*HOW TO COMPLETE THIS TASK:* The listing below must be reproduced in full, exactly as written.

*SUPPLIED DATA:*

--- START ---

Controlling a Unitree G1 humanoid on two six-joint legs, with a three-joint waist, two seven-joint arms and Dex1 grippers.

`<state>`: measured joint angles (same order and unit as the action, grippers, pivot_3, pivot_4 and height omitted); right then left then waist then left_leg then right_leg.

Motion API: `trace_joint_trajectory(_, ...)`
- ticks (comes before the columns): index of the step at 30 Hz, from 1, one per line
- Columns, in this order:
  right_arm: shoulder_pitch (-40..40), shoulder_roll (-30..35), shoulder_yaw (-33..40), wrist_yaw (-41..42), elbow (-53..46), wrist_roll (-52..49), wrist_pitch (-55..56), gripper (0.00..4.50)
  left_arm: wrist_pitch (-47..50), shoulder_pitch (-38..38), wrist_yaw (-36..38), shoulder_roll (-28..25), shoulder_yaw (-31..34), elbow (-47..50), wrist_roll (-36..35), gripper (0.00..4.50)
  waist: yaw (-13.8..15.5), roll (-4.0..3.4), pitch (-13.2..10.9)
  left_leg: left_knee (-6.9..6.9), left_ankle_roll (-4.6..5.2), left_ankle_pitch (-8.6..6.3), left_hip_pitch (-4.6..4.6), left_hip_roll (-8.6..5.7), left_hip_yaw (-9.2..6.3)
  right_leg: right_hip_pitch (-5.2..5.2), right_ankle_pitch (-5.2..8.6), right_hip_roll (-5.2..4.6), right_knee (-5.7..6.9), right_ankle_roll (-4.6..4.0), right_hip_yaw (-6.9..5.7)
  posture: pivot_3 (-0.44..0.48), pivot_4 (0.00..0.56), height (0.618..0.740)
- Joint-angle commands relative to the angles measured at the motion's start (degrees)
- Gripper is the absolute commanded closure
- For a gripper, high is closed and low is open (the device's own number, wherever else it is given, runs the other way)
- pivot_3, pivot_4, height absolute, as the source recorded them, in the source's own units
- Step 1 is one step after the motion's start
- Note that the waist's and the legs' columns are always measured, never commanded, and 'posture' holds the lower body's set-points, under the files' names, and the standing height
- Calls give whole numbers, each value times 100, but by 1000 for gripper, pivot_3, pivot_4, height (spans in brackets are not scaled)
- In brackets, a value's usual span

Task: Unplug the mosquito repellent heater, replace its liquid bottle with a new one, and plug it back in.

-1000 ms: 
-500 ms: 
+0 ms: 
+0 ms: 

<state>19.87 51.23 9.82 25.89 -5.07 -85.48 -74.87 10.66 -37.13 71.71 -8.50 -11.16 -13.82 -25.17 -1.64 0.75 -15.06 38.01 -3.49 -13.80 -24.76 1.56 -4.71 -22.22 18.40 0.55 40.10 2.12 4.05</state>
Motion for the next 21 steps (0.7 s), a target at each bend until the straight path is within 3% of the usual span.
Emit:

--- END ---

*RESULT OF THIS EXERCISE:*
Controlling a Unitree G1 humanoid on two six-joint legs, with a three-joint waist, two seven-joint arms and Dex1 grippers.

`<state>`: measured joint angles (same order and unit as the action, grippers, pivot_3, pivot_4 and height omitted); right then left then waist then left_leg then right_leg.

Motion API: `trace_joint_trajectory(_, ...)`
- ticks (comes before the columns): index of the step at 30 Hz, from 1, one per line
- Columns, in this order:
  right_arm: shoulder_pitch (-40..40), shoulder_roll (-30..35), shoulder_yaw (-33..40), wrist_yaw (-41..42), elbow (-53..46), wrist_roll (-52..49), wrist_pitch (-55..56), gripper (0.00..4.50)
  left_arm: wrist_pitch (-47..50), shoulder_pitch (-38..38), wrist_yaw (-36..38), shoulder_roll (-28..25), shoulder_yaw (-31..34), elbow (-47..50), wrist_roll (-36..35), gripper (0.00..4.50)
  waist: yaw (-13.8..15.5), roll (-4.0..3.4), pitch (-13.2..10.9)
  left_leg: left_knee (-6.9..6.9), left_ankle_roll (-4.6..5.2), left_ankle_pitch (-8.6..6.3), left_hip_pitch (-4.6..4.6), left_hip_roll (-8.6..5.7), left_hip_yaw (-9.2..6.3)
  right_leg: right_hip_pitch (-5.2..5.2), right_ankle_pitch (-5.2..8.6), right_hip_roll (-5.2..4.6), right_knee (-5.7..6.9), right_ankle_roll (-4.6..4.0), right_hip_yaw (-6.9..5.7)
  posture: pivot_3 (-0.44..0.48), pivot_4 (0.00..0.56), height (0.618..0.740)
- Joint-angle commands relative to the angles measured at the motion's start (degrees)
- Gripper is the absolute commanded closure
- For a gripper, high is closed and low is open (the device's own number, wherever else it is given, runs the other way)
- pivot_3, pivot_4, height absolute, as the source recorded them, in the source's own units
- Step 1 is one step after the motion's start
- Note that the waist's and the legs' columns are always measured, never commanded, and 'posture' holds the lower body's set-points, under the files' names, and the standing height
- Calls give whole numbers, each value times 100, but by 1000 for gripper, pivot_3, pivot_4, height (spans in brackets are not scaled)
- In brackets, a value's usual span

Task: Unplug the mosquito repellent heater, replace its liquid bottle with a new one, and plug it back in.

-1000 ms: 
-500 ms: 
+0 ms: 
+0 ms: 

<state>19.87 51.23 9.82 25.89 -5.07 -85.48 -74.87 10.66 -37.13 71.71 -8.50 -11.16 -13.82 -25.17 -1.64 0.75 -15.06 38.01 -3.49 -13.80 -24.76 1.56 -4.71 -22.22 18.40 0.55 40.10 2.12 4.05</state>
Motion for the next 21 steps (0.7 s), a target at each bend until the straight path is within 3% of the usual span.
Emit:

For this exercise, nothing further remains.